Description
Chicken Fajita Meal Prep Bowls are a vibrant and nutritious option that transforms meal prep into a delightful experience. Bursting with flavor, these bowls feature tender chicken, colorful bell peppers, and zesty spices, making them perfect for busy weekdays or a hearty dinner with friends. Each bowl is packed with over 30 grams of protein, ensuring you stay energized throughout the day. Whether you enjoy them fresh or store them for later, these meal prep bowls promise to deliver a satisfying taste that’s easy to customize according to your preferences.
Ingredients
- 1 1/2 cups white rice
- 3 cups water
- Pinch of salt
- 2 tablespoons olive oil
- 1 pound chicken breasts, cut into strips
- 2 teaspoons chili powder
- 1 teaspoon paprika
- 1 teaspoon cumin
- 1/2 teaspoon garlic powder
- 1/4 teaspoon cayenne pepper (optional)
- 1 teaspoon salt
- 3 bell peppers, thinly sliced
- 1 red onion, thinly sliced
- 1/4 cup cilantro, roughly chopped
- 1 avocado, peeled and sliced
- 1 lime, cut into wedges
Instructions
- In a pot, combine the rice with 3 cups of water and a pinch of salt. Bring to a boil. Reduce heat to low and cover. Allow it to simmer for about 15 minutes or until fluffy.

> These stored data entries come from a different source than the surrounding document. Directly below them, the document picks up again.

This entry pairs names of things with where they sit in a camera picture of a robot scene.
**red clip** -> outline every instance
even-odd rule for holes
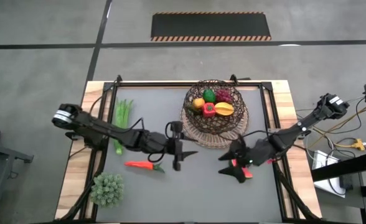
[[[271,164],[271,163],[272,163],[272,162],[274,162],[274,161],[276,161],[276,159],[269,159],[267,163],[268,163],[268,164]]]

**red pepper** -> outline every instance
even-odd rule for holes
[[[213,103],[206,103],[202,106],[202,114],[205,118],[210,118],[215,116],[215,106]]]
[[[143,168],[143,169],[165,172],[160,166],[161,163],[154,165],[153,163],[151,163],[149,161],[128,161],[128,162],[125,162],[125,165],[130,166],[130,167],[139,167],[139,168]]]

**floor mat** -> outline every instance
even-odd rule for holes
[[[263,12],[158,12],[151,41],[271,40]]]

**toy carrot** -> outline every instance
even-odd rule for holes
[[[149,161],[128,161],[128,162],[125,162],[125,165],[130,166],[130,167],[138,167],[138,168],[143,168],[143,169],[156,170],[156,171],[165,173],[165,171],[161,168],[161,163],[153,164],[152,162],[149,162]]]

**yellow striped border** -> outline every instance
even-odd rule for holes
[[[170,36],[170,37],[152,37],[151,41],[156,42],[201,42],[201,41],[269,41],[271,36]]]
[[[156,12],[154,15],[161,14],[263,14],[263,12]]]

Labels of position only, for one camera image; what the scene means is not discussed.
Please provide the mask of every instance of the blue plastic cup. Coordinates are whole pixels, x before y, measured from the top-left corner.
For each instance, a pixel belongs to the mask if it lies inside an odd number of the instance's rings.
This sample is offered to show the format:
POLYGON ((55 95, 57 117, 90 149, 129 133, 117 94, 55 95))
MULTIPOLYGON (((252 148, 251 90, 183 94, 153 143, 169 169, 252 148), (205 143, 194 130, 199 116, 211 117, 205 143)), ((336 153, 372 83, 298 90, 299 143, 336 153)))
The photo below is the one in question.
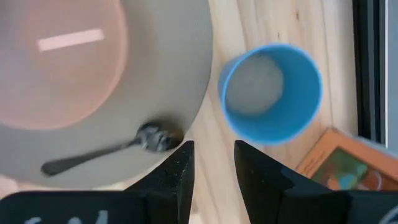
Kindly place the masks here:
POLYGON ((259 144, 278 145, 300 134, 318 113, 322 78, 306 52, 287 44, 272 44, 230 60, 218 80, 218 94, 227 122, 240 137, 259 144), (262 114, 239 114, 226 104, 229 81, 242 62, 256 54, 275 60, 284 76, 284 89, 281 98, 262 114))

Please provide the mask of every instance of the spoon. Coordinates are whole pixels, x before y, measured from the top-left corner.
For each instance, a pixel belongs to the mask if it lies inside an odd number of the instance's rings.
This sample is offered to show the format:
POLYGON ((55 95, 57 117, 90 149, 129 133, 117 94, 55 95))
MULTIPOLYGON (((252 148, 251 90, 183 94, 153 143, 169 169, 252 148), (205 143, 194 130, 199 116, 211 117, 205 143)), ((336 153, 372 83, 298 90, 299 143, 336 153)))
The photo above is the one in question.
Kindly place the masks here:
POLYGON ((122 151, 136 145, 141 145, 143 149, 150 152, 165 152, 180 145, 183 139, 184 134, 181 129, 176 128, 170 123, 151 121, 143 124, 138 129, 136 137, 133 140, 77 156, 48 161, 42 165, 42 172, 46 176, 52 177, 92 159, 122 151))

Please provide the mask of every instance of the wooden surface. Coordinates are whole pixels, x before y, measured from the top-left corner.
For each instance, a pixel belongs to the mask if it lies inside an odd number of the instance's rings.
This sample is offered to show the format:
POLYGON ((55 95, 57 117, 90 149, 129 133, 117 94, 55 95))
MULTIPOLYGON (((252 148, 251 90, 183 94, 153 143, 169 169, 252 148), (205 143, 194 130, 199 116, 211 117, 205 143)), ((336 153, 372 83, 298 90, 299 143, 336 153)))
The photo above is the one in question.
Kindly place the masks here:
MULTIPOLYGON (((294 169, 326 127, 357 133, 351 1, 209 0, 209 4, 214 35, 211 78, 188 133, 196 149, 193 223, 249 223, 234 171, 233 144, 237 137, 221 112, 218 75, 228 60, 271 42, 298 45, 314 58, 324 86, 320 114, 294 141, 280 147, 261 147, 294 169)), ((139 178, 104 189, 123 189, 139 178)), ((30 189, 45 188, 0 177, 0 197, 30 189)))

- Place the chicken breasts on a cutting board. Using a sharp knife, slice them into thin strips.
- In a large bowl, add the chicken strips along with chili powder, paprika, cumin, garlic powder, and salt. Toss until well coated in spices.
- Heat olive oil in a skillet over medium-high heat. Add seasoned chicken strips and cook for about 3-5 minutes until golden brown. Transfer cooked chicken to a plate.
- In the same skillet, add sliced bell peppers and red onion. Cook for about 3-4 minutes until lightly tender. Transfer to the plate with chicken.
- Once everything is cooked, divide rice among four airtight containers. Layer each with one-fourth of the chicken and sautéed veggies. Top each bowl with sliced avocado, chopped cilantro, and lime wedges. If preparing ahead of time, wait to add avocado and lime until ready to serve.
- These bowls can be served immediately or stored (without avocado and lime) in the refrigerator for up to four days or frozen for up to three months.
- Prep Time: 10 minutes
- Cook Time: 20 minutes
- Category: Main
- Method: Frying
- Cuisine: Mexican
Nutrition
- Serving Size: 1 serving
- Calories: 480
- Sugar: 2g
- Sodium: 800mg
- Fat: 18g
- Saturated Fat: 3g
- Unsaturated Fat: 15g
- Trans Fat: 0g
- Carbohydrates: 56g
- Fiber: 4g
- Protein: 32g
- Cholesterol: 85mg
Keywords: Feel free to adjust spice levels or substitute chicken for turkey or beef. For added freshness, add chopped cilantro right before serving. Store avocado separately to prevent browning if prepping ahead.